A French architecture firm wants to bring a vertical banana plantation into the city's center.
Urban agriculture has already brought bees to London, tilapia to Milwaukee, and bunnies to backyards everywhere. The next frontier? Bananas in Paris, perhaps. French Architecture firm SOA has dreamed up a plan to grow the tropical fruit in the city’s moderate climes through a vertical banana plantation installed in a historic building along a dense street. While the project stands out visually as a beautiful way to integrate greenhouse agriculture within a city's grid, the mission is to create an educational farm to create a conversation around the relationship between tropical food and their metropolitan destinations.
Called Urbanana, the building's design mockups envision a completely glass façade to provide passersby a view of the productive farm within. The space would feature a research lab, restaurant, exposition space, and shop, in addition to the area for growing bananas using artificial lights. The six-story building will maximize its space by gutting out the individual floors in favor of catwalks where the plants will rest.
“The collection of features make Urbanana an agricultural operation that’s easy to insert within the urban fabric," SOA writes on its website. It’s positioned to share walls with standard commercial buildings, to make a statement to the public that there's room for agricultre even in a cramped city like Paris “However it’s transparency and lack of floors add breath and depth to the dense and confined space of the Parisian streets.”
The project suggests a way to lower greenhouse gas emissions by eliminating transportation costs involved in bringing Parisians one of their favorite fruits form the furthest reaches of the globe.
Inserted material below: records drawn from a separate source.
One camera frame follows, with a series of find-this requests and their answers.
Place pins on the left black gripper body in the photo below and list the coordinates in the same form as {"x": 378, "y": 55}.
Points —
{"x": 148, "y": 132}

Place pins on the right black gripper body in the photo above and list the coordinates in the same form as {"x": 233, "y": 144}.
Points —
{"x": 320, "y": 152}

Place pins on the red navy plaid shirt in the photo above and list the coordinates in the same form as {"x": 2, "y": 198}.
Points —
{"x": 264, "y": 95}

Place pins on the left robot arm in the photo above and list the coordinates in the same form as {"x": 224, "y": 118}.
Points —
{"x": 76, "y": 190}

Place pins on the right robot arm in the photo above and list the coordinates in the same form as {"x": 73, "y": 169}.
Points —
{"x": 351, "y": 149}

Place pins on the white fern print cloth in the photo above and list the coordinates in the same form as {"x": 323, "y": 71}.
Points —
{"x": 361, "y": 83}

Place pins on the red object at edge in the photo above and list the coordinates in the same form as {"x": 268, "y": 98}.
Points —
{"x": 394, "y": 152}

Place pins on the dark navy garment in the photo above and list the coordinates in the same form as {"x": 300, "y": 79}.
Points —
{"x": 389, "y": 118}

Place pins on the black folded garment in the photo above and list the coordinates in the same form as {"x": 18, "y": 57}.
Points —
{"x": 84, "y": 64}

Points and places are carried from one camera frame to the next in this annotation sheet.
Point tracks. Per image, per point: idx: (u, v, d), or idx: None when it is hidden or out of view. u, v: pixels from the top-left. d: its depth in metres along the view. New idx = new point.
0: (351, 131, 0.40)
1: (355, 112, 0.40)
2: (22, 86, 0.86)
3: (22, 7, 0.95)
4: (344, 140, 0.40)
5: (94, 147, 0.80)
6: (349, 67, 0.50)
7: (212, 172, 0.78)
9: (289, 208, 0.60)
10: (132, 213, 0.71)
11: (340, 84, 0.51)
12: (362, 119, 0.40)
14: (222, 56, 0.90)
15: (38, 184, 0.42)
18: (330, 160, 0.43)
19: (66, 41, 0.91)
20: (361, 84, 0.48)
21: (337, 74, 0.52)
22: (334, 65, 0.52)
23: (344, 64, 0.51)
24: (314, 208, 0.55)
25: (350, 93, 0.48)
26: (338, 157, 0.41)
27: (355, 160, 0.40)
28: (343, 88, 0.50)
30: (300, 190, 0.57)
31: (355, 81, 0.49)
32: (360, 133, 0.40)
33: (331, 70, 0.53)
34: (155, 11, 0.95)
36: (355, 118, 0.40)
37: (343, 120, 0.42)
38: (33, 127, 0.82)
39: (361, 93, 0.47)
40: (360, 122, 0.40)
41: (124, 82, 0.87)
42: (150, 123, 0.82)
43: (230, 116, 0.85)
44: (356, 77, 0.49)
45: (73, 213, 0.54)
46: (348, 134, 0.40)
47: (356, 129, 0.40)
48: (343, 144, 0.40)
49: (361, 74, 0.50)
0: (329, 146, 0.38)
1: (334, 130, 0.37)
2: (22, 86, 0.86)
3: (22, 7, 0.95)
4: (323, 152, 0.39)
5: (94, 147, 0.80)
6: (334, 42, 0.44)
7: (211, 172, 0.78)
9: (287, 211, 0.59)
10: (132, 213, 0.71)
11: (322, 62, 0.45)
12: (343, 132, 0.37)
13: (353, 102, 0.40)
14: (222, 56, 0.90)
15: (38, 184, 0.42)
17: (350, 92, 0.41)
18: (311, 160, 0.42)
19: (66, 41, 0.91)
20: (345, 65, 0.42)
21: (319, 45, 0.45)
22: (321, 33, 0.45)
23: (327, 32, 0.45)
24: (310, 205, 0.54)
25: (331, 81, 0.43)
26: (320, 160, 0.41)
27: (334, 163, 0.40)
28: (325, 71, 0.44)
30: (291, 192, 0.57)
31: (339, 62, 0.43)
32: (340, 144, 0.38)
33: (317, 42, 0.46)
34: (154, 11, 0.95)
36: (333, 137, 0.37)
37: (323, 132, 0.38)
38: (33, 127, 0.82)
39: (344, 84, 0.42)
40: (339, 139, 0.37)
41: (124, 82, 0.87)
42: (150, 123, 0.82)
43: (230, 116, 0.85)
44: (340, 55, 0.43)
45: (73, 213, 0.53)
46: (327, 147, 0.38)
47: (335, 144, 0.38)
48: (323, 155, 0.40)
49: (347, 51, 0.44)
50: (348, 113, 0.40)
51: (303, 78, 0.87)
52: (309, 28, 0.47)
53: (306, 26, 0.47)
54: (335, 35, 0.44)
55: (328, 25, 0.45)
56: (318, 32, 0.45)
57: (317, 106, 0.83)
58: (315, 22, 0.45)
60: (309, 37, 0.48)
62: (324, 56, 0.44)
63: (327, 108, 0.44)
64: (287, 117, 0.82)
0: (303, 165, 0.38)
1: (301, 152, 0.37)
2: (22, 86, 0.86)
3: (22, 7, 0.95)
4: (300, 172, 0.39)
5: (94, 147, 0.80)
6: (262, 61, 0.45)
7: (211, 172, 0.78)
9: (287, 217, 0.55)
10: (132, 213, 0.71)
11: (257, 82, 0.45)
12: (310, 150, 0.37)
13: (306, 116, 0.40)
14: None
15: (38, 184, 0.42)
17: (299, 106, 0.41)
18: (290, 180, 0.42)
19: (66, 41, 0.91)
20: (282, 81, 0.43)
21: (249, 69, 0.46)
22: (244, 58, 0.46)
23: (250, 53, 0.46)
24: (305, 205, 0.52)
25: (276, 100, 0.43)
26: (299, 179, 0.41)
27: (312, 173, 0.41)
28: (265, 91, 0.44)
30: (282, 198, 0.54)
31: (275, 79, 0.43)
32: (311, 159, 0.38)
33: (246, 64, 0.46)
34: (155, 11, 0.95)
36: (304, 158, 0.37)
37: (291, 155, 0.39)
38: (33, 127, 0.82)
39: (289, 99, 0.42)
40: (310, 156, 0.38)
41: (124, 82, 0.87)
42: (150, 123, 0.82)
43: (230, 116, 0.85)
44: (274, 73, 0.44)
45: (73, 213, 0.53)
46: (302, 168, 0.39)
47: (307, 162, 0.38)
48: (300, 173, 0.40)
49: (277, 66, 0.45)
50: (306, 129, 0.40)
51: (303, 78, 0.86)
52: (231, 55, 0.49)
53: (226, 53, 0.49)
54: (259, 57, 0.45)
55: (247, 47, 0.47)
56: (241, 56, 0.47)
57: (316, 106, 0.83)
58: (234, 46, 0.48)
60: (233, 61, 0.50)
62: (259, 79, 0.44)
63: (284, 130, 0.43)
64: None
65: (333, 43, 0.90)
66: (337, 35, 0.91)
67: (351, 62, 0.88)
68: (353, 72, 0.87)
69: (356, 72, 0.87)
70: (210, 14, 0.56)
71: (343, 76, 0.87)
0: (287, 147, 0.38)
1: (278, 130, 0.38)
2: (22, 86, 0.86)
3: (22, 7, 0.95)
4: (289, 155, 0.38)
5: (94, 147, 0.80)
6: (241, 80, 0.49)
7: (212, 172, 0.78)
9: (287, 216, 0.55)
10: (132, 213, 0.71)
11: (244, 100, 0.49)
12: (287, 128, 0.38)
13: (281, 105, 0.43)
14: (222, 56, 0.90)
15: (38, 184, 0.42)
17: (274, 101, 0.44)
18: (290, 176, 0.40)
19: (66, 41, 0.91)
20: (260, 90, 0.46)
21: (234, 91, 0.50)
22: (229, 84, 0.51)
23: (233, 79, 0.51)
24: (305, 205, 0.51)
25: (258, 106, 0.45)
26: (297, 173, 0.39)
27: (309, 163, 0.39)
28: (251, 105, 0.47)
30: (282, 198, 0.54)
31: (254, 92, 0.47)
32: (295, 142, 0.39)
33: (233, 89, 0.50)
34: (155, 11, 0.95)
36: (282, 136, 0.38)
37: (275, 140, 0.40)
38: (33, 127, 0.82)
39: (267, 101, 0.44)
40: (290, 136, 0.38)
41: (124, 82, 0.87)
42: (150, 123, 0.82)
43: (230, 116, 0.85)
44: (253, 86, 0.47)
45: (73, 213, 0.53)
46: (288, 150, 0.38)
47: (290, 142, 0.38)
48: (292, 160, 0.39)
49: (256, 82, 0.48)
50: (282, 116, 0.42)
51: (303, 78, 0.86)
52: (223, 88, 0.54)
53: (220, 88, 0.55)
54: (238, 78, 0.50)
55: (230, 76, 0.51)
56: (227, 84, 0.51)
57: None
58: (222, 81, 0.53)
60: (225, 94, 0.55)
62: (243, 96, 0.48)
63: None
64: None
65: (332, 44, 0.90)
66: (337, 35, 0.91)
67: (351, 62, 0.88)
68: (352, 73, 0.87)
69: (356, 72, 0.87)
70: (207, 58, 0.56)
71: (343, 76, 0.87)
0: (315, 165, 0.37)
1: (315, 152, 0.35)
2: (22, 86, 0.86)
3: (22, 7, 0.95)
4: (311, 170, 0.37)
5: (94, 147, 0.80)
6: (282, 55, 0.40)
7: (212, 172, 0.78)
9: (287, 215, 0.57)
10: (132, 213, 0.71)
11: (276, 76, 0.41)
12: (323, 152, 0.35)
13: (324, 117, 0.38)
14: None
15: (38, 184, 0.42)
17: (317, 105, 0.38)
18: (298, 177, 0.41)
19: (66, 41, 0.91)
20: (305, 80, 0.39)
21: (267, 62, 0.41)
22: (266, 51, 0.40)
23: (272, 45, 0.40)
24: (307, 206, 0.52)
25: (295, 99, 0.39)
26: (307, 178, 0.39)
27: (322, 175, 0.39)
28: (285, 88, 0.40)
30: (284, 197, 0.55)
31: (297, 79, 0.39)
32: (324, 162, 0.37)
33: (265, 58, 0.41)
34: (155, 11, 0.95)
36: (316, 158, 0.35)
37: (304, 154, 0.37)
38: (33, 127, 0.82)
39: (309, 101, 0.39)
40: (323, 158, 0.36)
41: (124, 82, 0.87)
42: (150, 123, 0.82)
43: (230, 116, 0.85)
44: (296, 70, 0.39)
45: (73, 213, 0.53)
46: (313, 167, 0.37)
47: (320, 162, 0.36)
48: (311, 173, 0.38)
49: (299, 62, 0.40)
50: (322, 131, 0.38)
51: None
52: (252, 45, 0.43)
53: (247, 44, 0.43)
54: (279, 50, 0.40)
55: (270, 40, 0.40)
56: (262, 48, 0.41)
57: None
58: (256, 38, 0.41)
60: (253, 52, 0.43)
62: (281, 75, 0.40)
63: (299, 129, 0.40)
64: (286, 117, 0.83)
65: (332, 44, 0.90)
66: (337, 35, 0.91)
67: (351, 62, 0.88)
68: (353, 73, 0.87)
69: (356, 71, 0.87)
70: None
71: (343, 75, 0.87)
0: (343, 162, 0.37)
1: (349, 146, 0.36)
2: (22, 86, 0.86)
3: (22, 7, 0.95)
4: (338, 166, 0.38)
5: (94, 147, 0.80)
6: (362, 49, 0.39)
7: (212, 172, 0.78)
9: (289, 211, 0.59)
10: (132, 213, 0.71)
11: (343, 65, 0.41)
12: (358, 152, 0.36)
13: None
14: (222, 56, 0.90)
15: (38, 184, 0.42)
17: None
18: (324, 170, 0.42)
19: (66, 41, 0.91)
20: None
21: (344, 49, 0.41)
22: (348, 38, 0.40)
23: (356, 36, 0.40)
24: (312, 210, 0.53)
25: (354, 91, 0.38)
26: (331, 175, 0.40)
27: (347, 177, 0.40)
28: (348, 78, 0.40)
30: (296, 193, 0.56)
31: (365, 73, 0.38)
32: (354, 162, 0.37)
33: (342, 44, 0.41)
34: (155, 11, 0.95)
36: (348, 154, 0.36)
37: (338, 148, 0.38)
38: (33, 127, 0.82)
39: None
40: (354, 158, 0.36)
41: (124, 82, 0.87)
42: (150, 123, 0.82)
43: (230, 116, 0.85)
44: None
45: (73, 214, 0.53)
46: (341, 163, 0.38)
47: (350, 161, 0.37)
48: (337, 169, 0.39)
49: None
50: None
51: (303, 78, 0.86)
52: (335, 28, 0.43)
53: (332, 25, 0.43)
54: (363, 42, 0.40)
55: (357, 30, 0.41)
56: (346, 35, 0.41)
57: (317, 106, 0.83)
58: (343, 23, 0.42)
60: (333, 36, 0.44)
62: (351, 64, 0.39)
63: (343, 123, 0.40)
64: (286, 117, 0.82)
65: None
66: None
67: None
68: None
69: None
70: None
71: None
The architects conceive of Urbanana as an “embassy” for the banana in Paris. While the bananas shipped around the world are bred to travel rather than taste great, Urbanana would cultivate and enable Parisians to sample a range of varieties with interesting flavors, textures, and histories. And in doing so, the goal is to prompt discussion about the ubiquity of tropical fruit in Northern cities and the environmental impact of shipping fruit around the world.